#### WHAT TO DO
Counting the line with "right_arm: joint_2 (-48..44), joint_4" as the last one, copy out the lines of the data exactly from the first onward.

#### DATA EXTRACT
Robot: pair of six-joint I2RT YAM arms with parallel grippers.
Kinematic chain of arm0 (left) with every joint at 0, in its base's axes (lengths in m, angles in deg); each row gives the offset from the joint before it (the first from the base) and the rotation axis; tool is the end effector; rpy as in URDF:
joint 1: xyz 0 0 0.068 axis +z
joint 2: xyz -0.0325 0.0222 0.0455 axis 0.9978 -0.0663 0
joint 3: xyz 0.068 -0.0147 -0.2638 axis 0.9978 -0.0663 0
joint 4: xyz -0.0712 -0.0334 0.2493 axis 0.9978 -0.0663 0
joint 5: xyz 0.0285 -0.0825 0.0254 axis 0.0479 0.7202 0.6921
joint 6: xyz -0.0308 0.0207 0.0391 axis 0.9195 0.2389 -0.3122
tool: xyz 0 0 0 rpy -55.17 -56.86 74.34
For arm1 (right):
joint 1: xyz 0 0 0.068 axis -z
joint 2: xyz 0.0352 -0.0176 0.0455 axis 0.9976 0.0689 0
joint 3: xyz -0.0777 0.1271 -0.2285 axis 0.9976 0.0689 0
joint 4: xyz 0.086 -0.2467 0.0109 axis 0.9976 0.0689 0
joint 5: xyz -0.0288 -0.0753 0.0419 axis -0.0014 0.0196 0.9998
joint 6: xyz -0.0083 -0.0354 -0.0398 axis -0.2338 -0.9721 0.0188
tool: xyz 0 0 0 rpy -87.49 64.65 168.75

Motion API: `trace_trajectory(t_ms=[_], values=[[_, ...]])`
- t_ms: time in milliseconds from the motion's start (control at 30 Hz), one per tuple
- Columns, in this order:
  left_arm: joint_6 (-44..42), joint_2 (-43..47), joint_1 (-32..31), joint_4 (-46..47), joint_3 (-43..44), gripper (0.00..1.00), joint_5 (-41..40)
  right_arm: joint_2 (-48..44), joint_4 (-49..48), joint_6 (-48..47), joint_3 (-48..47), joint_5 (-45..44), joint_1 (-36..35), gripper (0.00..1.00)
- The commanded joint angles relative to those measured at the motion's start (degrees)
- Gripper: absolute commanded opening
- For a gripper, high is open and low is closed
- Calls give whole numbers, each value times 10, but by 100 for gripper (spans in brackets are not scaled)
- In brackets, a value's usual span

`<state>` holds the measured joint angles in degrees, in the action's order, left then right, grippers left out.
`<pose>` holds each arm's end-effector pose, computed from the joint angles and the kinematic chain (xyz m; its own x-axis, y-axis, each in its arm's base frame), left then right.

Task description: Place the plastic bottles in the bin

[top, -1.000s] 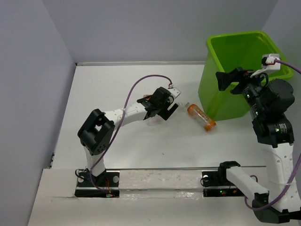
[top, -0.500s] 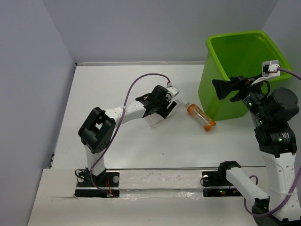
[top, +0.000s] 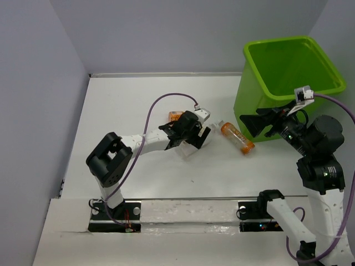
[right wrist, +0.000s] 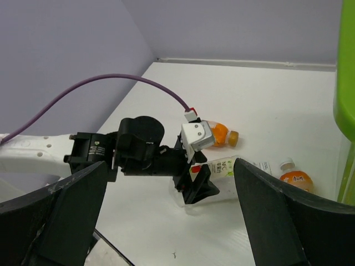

#### ANSWER
Robot: pair of six-joint I2RT YAM arms with parallel grippers.
Kinematic chain of arm0 (left) with every joint at 0, in its base's axes (lengths in m, angles in deg); each row gives the offset from the joint before it (the first from the base) and the rotation axis; tool is the end effector; rpy as in URDF:
joint 1: xyz 0 0 0.068 axis +z
joint 2: xyz -0.0325 0.0222 0.0455 axis 0.9978 -0.0663 0
joint 3: xyz 0.068 -0.0147 -0.2638 axis 0.9978 -0.0663 0
joint 4: xyz -0.0712 -0.0334 0.2493 axis 0.9978 -0.0663 0
joint 5: xyz 0.0285 -0.0825 0.0254 axis 0.0479 0.7202 0.6921
joint 6: xyz -0.0308 0.0207 0.0391 axis 0.9195 0.2389 -0.3122
tool: xyz 0 0 0 rpy -55.17 -56.86 74.34
For arm1 (right):
joint 1: xyz 0 0 0.068 axis -z
joint 2: xyz 0.0352 -0.0176 0.0455 axis 0.9976 0.0689 0
joint 3: xyz -0.0777 0.1271 -0.2285 axis 0.9976 0.0689 0
joint 4: xyz 0.086 -0.2467 0.0109 axis 0.9976 0.0689 0
joint 5: xyz -0.0288 -0.0753 0.0419 axis -0.0014 0.0196 0.9998
joint 6: xyz -0.0083 -0.0354 -0.0398 axis -0.2338 -0.9721 0.0188
tool: xyz 0 0 0 rpy -87.49 64.65 168.75

Motion API: `trace_trajectory(t_ms=[_], values=[[_, ...]])`
- t_ms: time in milliseconds from the motion's start (control at 30 Hz), one per tuple
- Columns, in this order:
  left_arm: joint_6 (-44..42), joint_2 (-43..47), joint_1 (-32..31), joint_4 (-46..47), joint_3 (-43..44), gripper (0.00..1.00), joint_5 (-41..40)
  right_arm: joint_2 (-48..44), joint_4 (-49..48), joint_6 (-48..47), joint_3 (-48..47), joint_5 (-45..44), joint_1 (-36..35), gripper (0.00..1.00)

This exercise has been worked through to completion.